RETORNADA, VIVE EN LA RESIDENCIA DE LA TERCERA EDAD DE CAMPOLONGO (PONTEVEDRA)

Esther Edreira: “Yo aprendí todo en Argentina; me hice una gran dama allí, pero siempre quise volver”

| 1 de agosto de 2021, 22:49
11.Esther Edreira
Esther Edreira, en uno de los salones de la residencia pontevedresa en la que reside, el pasado día 27.

Argentina y, principalmente, la ciudad de Buenos Aires, acogió en la primera mitad del siglo pasado a miles de gallegos de ambos sexos que entonces salían hacia el Cono Sur americano en busca de una garantía de supervivencia que Galicia les negaba. Esther Edreira Teijeiro se cuenta entre ellos. Natural de Vilaboa, en Culleredo (A Coruña), en 1958 –a la edad de 18 años–, partió en barco con rumbo al país austral junto a sus padres y cuatro de sus hermanos, porque “allí había trabajo y aquí [en Galicia] no había nada”, relata. 

Embarcaron el 17 de diciembre con rumbo a Buenos Aires y arribaron al puerto de esa capital un 27 de enero, cree recordar. Se fueron en pleno invierno –en su caso, con un traje de chaqueta de abrigo que le estuvo de más al llegar, por esto del cambio de estación–, y con un montón de maletas, y hasta con un colchón, y la máquina de coser con la que su madre les confeccionaba la ropa. 
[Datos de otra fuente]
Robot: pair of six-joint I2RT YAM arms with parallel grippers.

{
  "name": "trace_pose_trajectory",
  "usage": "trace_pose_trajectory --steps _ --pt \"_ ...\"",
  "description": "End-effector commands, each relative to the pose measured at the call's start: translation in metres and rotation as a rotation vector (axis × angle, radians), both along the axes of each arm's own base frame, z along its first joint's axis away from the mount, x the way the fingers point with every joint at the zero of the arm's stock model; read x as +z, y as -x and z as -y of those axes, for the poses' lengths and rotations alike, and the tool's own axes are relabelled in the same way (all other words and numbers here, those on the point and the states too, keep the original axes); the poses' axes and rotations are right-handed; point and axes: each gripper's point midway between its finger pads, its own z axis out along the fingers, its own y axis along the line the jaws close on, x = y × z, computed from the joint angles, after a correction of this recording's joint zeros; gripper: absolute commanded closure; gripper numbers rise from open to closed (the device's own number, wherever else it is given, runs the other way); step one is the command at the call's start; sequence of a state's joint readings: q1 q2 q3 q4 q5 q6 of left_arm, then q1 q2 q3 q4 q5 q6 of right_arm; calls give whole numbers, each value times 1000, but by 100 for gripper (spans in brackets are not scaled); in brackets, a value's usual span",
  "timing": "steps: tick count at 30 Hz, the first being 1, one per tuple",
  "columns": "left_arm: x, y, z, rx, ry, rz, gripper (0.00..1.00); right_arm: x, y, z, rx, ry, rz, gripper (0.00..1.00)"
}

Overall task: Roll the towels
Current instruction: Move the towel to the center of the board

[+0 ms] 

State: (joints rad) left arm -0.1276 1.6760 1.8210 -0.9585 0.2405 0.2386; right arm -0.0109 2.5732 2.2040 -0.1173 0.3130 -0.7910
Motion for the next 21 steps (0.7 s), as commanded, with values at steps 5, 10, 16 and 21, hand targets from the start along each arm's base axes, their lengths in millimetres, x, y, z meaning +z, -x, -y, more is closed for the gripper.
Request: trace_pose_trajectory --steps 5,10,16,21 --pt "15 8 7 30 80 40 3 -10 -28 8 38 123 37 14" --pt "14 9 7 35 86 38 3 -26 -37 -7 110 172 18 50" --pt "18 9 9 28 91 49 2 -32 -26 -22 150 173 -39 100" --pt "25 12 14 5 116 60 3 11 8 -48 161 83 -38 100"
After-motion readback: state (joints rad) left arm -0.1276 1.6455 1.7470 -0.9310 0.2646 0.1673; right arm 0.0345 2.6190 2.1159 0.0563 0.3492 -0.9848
Allá les esperaban sus tres hermanos mayores y, durante unos meses, vivieron entre 12 o 13 personas en un único apartamento, hasta que sus padres comenzaron a construirse su propia casa. Ese fue su primer trabajo, peón de albañil, ayudando a sus familiares a levantar la vivienda.

Pero con el tiempo se ocupó en una empresa de jerseys y también trabajó de camarera y planchadora en un hospital. Hasta fue costurera y aún hoy se confecciona su propia ropa. “Este traje me lo hice yo”, comenta, durante la entrevista, a la que acudió bien acicalada, porque “a mí me gusta estar arreglada”.

Coqueta a su edad, detalla todos y cada uno de los recuerdos que se le vienen a la mente sobre su llegada a Argentina, incluido aquel episodio en el que se sintió intimidada como mujer por un vigilante del puerto que tampoco tuvo reparos en proponerle un soborno con la contrapartida de cejar en su deber de revisarles las maletas.

Se casó con un “pontevedrés hermoso” y tuvo un hijo que hoy en día trabaja de carpintero en Galicia, a donde retornó ella con su esposo hace ocho años. 

Hoy viuda –su marido sufrió un ictus estando en Buenos Aires y en Galicia enfermó con la llegada del invierno–, después de un tiempo en la residencia de A Estrada, vive en la residencia de la Tercera Edad de Campolongo, en Pontevedra, donde se encuentra muy a gusto.

“Estoy contenta de retornar a Galicia, y cuando alguien me dice que me vuelva a Argentina, yo le contesto que esta es mi tierra, igual que la suya”.

Esther define a Argentina como un país “muy generoso” que entonces abría las puertas a los gallegos que llegaban casi sin nada. Pero “los políticos lo echaron abajo”, comenta como con pena y en un tono de secretismo, quizá influenciada por el miedo que las dictaduras en el país austral infundió en la población. 

Pero, “yo me hice una gran dama allí”, “allí lo aprendí todo, terminé primaria y estudié corte y confección”, porque “yendo por el mundo aprendes mucho”. “Yo me fijaba cómo hablaba la gente y cómo se expresaba”, asegura, y esa fue para ella más que una escuela.

 

“Aconsejo a los jóvenes que no se vayan”

No obstante, a los jóvenes les aconseja que “no se vayan”, que no abandonen Galicia, porque abandonar la tierra es muy duro. “Yo siempre quise volver”, asegura.

Junto a su esposo, se alejó de Argentina en 2012 movida, sobre todo, por la inseguridad que se respira en el país. “Tenía miedo por la noche”, dice, por lo que se vio obligada a “enrejar la casa toda”.

Aunque su vida cambió con la pandemia, en Pontevedra todo es mucho más tranquilo y seguro. La residencia que le acoge y que se puede costear gracias al programa de ayudas que la Consellería de Política Social desarrolla en favor de los gallegos retornados, cuenta con actividades de todo tipo para que los residentes se sientan estimulados y ocupados, pero lo que a Esther más le gusta es “salir a la calle y hablar con la gente de la calle”.

Del trato en la residencia, “¡Yo qué le puedo decir! Es demasiado lo que hacen y lo valoro muchísimo”.